Black Hawk Down

Black Hawk Down
Photo: Black Hawk Down: Sidney Baldwin

Combat movies, more than any other genre, are reflexively read through a prism of the time in which they’re seen. The light in which those pictures were made casts shadows, too — the darn-clear stakes of World War II informed beacon-of-hope GI sagas in the ’40s and ’50s, the damn-muddy jungles of Vietnam produced equally furious pictures in the ’70s and ’80s. And if every generation gets the ”Apocalypse Now” — and ”The Best Years of Our Lives” — it needs, then the generation defined by 9/11/01 is seeing a very different Black Hawk Down from the one it might have seen on 9/10/01.

I say this even though what’s on the screen wasn’t reedited after U.S. troops were sent to Afghanistan, only released sooner than had been intended. Certainly those who troop to theaters for Ridley Scott’s square- jawed, gung-ho-istic combat saga about a real-life 1993 U.S. military mission gone horribly wrong in Somalia now watch this story, about American soldiers fighting and dying in a land they may not understand, with reformatted hearts and minds. But even an audience moved to tender patriotism might wonder how Scott, a proven master of ”Gladiator”-size visual showmanship, could have bombed away the personality of every man fighting until he’s left with nothing more than pure combat.

”Black Hawk Down” is driven by scenes of gripping, unflinching battle, touched by the director’s talent for communicating through the colors he chooses, even in the spray of mud on a wounded man’s face. It’s powered by extended stretches of pummeling, adrenalized battle that are perhaps the stylistic contributions of Scott’s Delta Force of a producing colleague, Jerry Bruckheimer. But no one deserves censure, even in conservative times, for asking, Who are these guys with guns? And for requesting more from a war drama than images of blood and guts.

”Black Hawk Down” is based on Mark Bowden’s intense newspaper reportage, ultimately part of his best-selling book, about the U.S. military’s single most costly firefight since Vietnam, in which 18 Americans died. (In the course of the siege, two Black Hawk helicopters were shot down.) Bowden had more space, of course, to explain who the Somali fighters were, and why even women and children were willing to attack the stranded Americans. (More than 500 Somalians died by battle’s end.) But in all the 143 minutes of Scott’s movie and Ken Nolan’s screenplay, the black enemy remains virtually faceless.
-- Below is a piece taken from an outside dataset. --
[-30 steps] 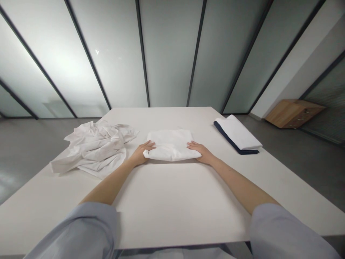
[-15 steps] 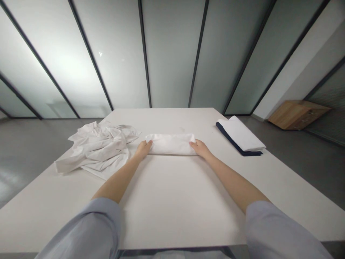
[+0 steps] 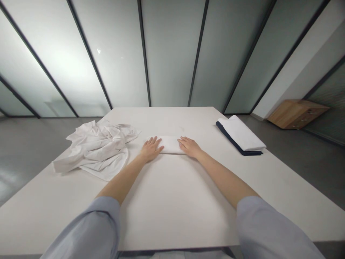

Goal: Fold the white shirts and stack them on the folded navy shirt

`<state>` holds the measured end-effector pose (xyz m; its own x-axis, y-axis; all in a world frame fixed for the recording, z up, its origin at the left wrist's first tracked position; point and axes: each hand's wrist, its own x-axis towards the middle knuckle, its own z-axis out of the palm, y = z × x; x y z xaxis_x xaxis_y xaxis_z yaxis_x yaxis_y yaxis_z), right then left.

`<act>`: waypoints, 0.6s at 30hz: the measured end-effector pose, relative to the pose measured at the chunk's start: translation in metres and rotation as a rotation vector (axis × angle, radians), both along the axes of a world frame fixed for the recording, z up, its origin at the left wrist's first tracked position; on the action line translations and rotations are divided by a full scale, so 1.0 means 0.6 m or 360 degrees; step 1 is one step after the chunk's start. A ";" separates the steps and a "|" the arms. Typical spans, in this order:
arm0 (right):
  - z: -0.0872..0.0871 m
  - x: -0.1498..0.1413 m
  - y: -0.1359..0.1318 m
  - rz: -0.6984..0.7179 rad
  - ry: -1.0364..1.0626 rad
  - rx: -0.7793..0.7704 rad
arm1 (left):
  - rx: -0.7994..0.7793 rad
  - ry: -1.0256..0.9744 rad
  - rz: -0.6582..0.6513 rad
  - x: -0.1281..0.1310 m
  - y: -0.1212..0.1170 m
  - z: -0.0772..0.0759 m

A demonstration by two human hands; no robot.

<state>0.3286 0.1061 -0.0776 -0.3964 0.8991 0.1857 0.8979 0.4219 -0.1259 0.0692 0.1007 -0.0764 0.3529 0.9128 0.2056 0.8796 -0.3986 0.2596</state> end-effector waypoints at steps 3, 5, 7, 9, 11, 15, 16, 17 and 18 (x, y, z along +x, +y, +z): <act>0.023 -0.013 -0.011 -0.0093 -0.0090 -0.0024 | -0.0012 -0.0007 0.0260 -0.011 0.002 -0.018; 0.040 -0.020 -0.015 -0.0204 -0.0150 -0.0065 | 0.0063 -0.0051 0.0434 -0.020 0.006 -0.025; 0.052 -0.026 -0.013 -0.0315 -0.0177 -0.0129 | 0.0190 -0.0141 0.0547 -0.028 0.010 -0.030; 0.058 -0.029 -0.005 -0.0389 -0.0159 -0.0247 | 0.0293 -0.0250 0.0589 -0.035 0.014 -0.033; 0.061 -0.031 0.007 -0.0447 -0.0106 -0.0418 | 0.0343 -0.0340 0.0593 -0.039 0.018 -0.035; 0.071 -0.037 0.030 -0.0511 0.0023 -0.0785 | 0.0347 -0.0423 0.0619 -0.044 0.023 -0.038; 0.076 -0.040 0.034 -0.0508 0.0030 -0.0842 | 0.0346 -0.0436 0.0627 -0.044 0.024 -0.038; 0.080 -0.044 0.037 -0.0499 0.0026 -0.0884 | 0.0346 -0.0450 0.0633 -0.045 0.024 -0.038; 0.085 -0.047 0.039 -0.0489 0.0015 -0.0914 | 0.0346 -0.0464 0.0637 -0.045 0.025 -0.038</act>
<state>0.3005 0.1293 -0.0266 -0.1059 0.9283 -0.3563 0.9647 0.0090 -0.2631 0.0421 0.1154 -0.0990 -0.1136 0.8898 0.4419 0.8775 -0.1187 0.4646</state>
The handsome fighting Americans are white, meanwhile, but for the most part interchangeable themselves. Josh Hartnett, Ewan McGregor, Tom Sizemore, Ron Eldard — they load their ammo, they blast away. As a man, each matters little in Scott’s war; only as a man-shaped mass that shoots, shouts, and survives do they register. At a time when almost 2,000 of The New York Times’ daily thumbnail profiles of the Sept. 11 dead have moved readers to tears over the months, a little recognition of individual souls — Somali, Afghan, American — may be what a war movie needs most to win.